I used to really be into bushwalking. My wife & I would often do a bushwalk to kick off any holidays that we had. Nowadays we still like to go for our walks; although age has dictated that the hills we climb aren’t anywhere near as steep as the ones we would attempt in our younger more fit years. But still we try.
You soon learn that the peaks are the pathway to the best views, the places that you stop and stock up on inspiration. You also discover that this sort of optic on the world is quite a good metaphor for life itself. If the metaphor is that life is a constant series of mountain peaks and valleys, each with its own unique challenge.

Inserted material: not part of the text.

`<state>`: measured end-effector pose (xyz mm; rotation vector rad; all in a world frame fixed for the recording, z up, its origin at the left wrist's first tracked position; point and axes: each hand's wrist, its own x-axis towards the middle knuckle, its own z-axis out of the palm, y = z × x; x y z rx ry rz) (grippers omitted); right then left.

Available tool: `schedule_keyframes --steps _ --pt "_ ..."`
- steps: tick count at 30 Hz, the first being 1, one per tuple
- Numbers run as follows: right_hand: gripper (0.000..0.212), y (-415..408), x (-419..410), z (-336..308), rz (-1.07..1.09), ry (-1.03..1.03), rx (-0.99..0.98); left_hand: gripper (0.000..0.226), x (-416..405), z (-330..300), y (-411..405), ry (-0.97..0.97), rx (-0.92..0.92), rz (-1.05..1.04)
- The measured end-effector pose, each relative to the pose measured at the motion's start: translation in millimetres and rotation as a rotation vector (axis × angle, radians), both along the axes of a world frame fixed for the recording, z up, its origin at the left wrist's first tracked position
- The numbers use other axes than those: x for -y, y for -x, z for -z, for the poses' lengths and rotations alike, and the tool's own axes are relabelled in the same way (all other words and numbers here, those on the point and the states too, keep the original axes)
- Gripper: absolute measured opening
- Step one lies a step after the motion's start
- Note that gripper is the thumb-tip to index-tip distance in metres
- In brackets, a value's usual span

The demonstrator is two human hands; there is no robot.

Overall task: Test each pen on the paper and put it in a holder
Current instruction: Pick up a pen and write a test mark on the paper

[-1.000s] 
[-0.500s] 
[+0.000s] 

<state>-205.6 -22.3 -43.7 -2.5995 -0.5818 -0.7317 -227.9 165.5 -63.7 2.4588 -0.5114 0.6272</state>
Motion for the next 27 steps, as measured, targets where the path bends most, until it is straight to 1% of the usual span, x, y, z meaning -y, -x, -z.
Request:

Some 5+ years ago I was diagnosed with Parkinsons disease; YAY!! I reflected then, that it was a real virtual road block being told that there is something wrong with your body. I’m painfully aware that in the health stakes, there are plenty of challenging diseases going around. People live and die with all manner of adversity that invades their daily space. I now have one of my own. I found out very quickly that barring divine intervention, there was no cure; full stop.
The ride over the ensuing years since the diagnosis has been a constant learning & readjustment as I had to learn & re-learn what this body can and cannot do. I won’t overdramatise this point; suffice to say that having my wife beside me has been the difference between coping & giving up. Seeing family & close friends deal with with their own adversity becomes something that you can draw great strength from such as; watching my oldest brother deal with his infirmities has given me courage where & when it was most needed; seeing my mate Dave deal with his radically readjusted body has inspired me; watching my friends D & H deal with a cancer diagnosis that jumped on them out of nowhere re-defined humility, trust & faith. The number of people who have genuinely got in my face reminding me that they were there with and for me, brings a tear to my eye as I type this. (thanks for the visit Johnny B)
The reason I am typing this? Next week is a big week for Bernie & I and our beautiful large family. On Wednesday, I am scheduled to have an operation called deep brain stimulation, which in a nutshell, is a pacemaker for the brain. If you want to know more about it look up DBS (rather than put up the gory details here) I will be in hospital for nearly a week and off work for 6 weeks. With a disease that has no known cure, this procedure offers the best possibility for a more stable path up subsequent mountains. If it doesn’t work then we will deal with that too. I am writing partly coz it’s a way of dealing with my own thoughts on the matter; I am also writing, coz so many people have been texting or calling, cheering me on etc; this has been humbling & overwhelming so I just wanted to acknowledge that and cover off a general “this is what’s happening” note.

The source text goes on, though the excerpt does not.